Unified Project API Note

When using the unified Project API, materializations are defined in the semantic section of your odibi.yaml. Sources can reference pipeline nodes directly:

# odibi.yaml
project: retail_warehouse
engine: pandas

connections:
  gold:
    type: local
    base_path: /mnt/data/gold

pipelines:
  - pipeline: build_warehouse
    nodes:
      - name: fact_orders
        write: { connection: gold, table: fact_orders }
      - name: dim_customer
        write: { connection: gold, table: dim_customer }
      - name: dim_date
        write: { connection: gold, table: dim_date }

semantic:
  metrics:
    - name: revenue
      expr: "SUM(line_total)"
      source: $build_warehouse.fact_orders    # References node's write target
      filters: ["status = 'completed'"]

  dimensions:
    - name: region
      source: $build_warehouse.dim_customer   # No path duplication!
      column: region
    - name: month
      source: $build_warehouse.dim_date
      column: month_name

  materializations:
    - name: monthly_revenue_by_region
      metrics: [revenue]
      dimensions: [region, month]
      output: gold/agg_monthly_revenue
      schedule: "0 2 1 * *"

The $pipeline.node notation automatically reads from wherever the node writes.
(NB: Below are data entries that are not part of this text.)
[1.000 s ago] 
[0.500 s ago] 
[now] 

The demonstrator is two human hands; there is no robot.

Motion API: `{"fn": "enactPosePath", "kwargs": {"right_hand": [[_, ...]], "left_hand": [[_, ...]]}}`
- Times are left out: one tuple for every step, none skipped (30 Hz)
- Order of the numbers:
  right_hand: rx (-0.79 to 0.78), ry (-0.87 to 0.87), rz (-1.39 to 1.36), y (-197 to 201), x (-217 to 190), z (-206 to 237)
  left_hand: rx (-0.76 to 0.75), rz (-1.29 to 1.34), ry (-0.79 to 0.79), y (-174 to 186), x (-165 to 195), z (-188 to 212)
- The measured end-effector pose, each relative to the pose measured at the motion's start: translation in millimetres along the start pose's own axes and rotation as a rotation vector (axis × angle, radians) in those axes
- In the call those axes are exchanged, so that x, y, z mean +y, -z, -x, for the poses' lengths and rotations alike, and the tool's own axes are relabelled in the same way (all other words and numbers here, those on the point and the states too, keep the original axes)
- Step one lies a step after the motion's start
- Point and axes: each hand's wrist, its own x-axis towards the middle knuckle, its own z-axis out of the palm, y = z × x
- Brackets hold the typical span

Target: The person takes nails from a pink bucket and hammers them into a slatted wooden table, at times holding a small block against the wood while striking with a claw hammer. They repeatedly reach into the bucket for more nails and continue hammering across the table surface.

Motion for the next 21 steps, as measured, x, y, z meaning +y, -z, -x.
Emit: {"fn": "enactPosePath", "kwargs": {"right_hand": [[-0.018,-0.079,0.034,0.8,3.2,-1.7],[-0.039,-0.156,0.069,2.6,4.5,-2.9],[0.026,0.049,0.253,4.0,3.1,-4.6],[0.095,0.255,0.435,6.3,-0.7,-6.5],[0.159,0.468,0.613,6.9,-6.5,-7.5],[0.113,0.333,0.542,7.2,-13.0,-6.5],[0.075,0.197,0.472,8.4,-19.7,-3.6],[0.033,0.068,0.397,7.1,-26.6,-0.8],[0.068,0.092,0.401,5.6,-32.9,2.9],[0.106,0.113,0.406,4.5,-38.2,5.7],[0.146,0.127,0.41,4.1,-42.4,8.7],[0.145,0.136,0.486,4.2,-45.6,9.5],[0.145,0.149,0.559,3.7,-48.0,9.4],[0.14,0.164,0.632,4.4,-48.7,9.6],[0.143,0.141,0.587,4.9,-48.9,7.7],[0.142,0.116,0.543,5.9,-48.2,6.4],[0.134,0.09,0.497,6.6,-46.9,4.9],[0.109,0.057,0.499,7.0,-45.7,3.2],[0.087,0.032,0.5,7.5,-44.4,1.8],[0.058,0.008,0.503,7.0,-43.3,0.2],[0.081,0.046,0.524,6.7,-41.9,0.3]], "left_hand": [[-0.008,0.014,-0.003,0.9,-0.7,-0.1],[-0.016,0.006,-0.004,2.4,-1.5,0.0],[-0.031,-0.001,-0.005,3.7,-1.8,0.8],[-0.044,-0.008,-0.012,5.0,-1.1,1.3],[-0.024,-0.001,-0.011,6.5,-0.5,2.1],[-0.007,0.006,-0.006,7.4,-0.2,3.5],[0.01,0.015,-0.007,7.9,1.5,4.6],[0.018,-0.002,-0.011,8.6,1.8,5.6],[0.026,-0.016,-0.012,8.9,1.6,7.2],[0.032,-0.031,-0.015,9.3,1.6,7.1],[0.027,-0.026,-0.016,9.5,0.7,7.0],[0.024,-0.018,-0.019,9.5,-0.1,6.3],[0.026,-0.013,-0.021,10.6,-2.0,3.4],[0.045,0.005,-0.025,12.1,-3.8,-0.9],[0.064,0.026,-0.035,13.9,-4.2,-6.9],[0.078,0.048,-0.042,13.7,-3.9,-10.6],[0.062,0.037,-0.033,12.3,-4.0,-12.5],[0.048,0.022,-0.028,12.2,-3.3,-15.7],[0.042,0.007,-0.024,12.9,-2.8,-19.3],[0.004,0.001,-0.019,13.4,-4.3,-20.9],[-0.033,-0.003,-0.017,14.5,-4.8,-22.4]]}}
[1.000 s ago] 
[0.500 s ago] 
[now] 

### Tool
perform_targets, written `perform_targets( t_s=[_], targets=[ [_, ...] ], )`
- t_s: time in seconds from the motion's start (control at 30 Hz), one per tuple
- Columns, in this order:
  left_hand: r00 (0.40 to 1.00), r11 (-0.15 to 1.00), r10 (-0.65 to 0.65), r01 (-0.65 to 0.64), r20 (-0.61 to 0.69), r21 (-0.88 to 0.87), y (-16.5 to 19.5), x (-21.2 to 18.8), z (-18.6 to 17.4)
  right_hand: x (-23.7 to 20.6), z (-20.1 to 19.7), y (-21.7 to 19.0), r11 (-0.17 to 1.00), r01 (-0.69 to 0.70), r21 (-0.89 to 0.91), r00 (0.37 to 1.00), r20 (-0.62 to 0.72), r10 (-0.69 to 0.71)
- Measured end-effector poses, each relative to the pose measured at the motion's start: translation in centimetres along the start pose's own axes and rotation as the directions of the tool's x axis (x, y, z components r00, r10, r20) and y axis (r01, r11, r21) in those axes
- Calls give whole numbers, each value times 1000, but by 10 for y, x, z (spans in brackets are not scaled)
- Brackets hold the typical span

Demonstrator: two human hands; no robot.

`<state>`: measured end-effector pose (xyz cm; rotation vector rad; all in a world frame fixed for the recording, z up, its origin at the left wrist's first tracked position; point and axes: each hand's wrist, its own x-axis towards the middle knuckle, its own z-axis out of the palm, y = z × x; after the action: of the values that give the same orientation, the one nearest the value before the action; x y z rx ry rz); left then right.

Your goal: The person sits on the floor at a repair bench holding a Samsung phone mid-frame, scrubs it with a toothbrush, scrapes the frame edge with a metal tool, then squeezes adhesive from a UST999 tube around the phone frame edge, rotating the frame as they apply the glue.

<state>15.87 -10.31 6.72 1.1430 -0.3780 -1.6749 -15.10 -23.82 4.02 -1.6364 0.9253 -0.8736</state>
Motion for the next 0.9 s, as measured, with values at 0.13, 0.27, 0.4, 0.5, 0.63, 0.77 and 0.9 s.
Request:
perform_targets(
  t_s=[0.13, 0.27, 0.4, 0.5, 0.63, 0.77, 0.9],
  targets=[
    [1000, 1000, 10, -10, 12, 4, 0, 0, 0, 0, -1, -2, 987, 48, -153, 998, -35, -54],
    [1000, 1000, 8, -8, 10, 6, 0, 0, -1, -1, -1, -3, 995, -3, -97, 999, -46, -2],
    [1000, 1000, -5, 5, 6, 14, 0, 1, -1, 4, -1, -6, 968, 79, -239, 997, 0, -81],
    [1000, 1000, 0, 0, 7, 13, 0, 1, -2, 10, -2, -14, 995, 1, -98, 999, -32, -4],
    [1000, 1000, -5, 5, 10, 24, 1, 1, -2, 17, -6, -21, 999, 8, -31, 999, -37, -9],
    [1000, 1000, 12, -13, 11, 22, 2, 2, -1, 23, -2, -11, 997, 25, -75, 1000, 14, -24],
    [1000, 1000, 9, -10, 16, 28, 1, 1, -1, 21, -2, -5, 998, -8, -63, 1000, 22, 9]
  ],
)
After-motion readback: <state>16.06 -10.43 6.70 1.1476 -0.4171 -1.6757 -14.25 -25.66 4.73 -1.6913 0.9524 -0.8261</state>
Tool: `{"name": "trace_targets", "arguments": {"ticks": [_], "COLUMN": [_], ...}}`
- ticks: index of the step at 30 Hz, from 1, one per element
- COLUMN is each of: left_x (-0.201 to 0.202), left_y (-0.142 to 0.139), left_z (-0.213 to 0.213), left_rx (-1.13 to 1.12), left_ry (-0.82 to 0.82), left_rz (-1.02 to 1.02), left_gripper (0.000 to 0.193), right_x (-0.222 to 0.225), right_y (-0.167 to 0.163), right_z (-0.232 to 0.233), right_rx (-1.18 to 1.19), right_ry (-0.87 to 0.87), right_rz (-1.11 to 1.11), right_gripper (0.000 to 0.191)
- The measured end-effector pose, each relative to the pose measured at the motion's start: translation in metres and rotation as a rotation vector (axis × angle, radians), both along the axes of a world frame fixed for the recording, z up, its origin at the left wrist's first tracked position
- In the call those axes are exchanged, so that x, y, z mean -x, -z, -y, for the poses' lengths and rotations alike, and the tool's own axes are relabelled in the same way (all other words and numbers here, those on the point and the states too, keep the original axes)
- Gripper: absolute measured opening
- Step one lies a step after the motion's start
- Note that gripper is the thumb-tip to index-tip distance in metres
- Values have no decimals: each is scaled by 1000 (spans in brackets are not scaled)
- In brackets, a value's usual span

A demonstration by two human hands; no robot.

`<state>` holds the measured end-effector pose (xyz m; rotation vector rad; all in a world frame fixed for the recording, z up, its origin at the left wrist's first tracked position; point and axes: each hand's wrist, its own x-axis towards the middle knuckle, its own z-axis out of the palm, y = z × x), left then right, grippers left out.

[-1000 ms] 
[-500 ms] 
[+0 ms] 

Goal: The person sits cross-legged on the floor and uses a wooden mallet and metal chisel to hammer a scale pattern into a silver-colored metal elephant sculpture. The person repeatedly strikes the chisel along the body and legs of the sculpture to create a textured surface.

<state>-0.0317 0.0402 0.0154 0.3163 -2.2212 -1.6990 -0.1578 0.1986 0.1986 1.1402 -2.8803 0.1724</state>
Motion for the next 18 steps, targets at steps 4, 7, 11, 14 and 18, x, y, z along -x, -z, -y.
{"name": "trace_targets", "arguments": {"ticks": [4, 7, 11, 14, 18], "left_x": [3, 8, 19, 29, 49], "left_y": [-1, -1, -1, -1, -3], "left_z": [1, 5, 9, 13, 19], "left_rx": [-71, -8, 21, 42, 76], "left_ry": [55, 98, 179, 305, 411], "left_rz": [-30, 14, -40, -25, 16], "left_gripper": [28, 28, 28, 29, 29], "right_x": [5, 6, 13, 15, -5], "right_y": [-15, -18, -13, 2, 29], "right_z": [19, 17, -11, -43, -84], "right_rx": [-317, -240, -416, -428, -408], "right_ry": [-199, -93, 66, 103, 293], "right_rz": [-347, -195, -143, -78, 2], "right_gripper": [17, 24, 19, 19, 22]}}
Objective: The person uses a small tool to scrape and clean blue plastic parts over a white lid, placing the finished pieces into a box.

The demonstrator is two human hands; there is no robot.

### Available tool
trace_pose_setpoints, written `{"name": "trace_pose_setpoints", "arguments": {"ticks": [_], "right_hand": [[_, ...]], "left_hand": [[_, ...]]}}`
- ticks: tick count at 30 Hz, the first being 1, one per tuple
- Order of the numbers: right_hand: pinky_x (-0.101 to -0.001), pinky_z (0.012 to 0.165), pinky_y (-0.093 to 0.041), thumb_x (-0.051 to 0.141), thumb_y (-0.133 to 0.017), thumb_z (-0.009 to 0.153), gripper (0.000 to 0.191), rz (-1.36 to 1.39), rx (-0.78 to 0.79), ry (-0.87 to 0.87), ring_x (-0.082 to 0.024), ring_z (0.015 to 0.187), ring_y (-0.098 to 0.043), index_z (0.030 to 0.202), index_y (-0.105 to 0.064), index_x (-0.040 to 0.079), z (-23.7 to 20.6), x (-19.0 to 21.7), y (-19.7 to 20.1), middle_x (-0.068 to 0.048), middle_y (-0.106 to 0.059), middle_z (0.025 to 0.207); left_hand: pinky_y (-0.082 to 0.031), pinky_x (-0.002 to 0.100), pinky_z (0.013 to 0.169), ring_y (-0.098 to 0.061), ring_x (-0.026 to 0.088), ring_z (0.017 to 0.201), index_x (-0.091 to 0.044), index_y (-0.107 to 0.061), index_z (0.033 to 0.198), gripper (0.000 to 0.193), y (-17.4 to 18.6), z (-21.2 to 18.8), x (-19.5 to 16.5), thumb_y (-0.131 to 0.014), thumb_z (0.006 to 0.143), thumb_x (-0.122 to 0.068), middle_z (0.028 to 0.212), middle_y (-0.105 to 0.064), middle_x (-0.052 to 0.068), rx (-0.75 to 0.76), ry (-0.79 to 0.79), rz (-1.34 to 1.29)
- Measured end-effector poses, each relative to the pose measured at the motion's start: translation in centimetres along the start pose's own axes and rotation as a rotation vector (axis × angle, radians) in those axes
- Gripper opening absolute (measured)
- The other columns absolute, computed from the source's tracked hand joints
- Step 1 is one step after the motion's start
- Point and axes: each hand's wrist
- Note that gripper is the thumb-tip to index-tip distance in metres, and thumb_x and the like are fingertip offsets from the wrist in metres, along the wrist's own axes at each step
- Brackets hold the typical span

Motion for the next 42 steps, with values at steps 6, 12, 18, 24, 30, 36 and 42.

For full control over materialization execution, continue with the Materializer class below.


Why Materialize?

Ad-hoc queries are powerful but slow for dashboards:

Approach Query Time Use Case
Ad-hoc query 5-30 seconds Exploratory analysis
Materialized table 0.1-0.5 seconds Production dashboards

Materialization pre-computes metrics at a specific grain and saves them to a table. Dashboards query the pre-computed table instead of raw data.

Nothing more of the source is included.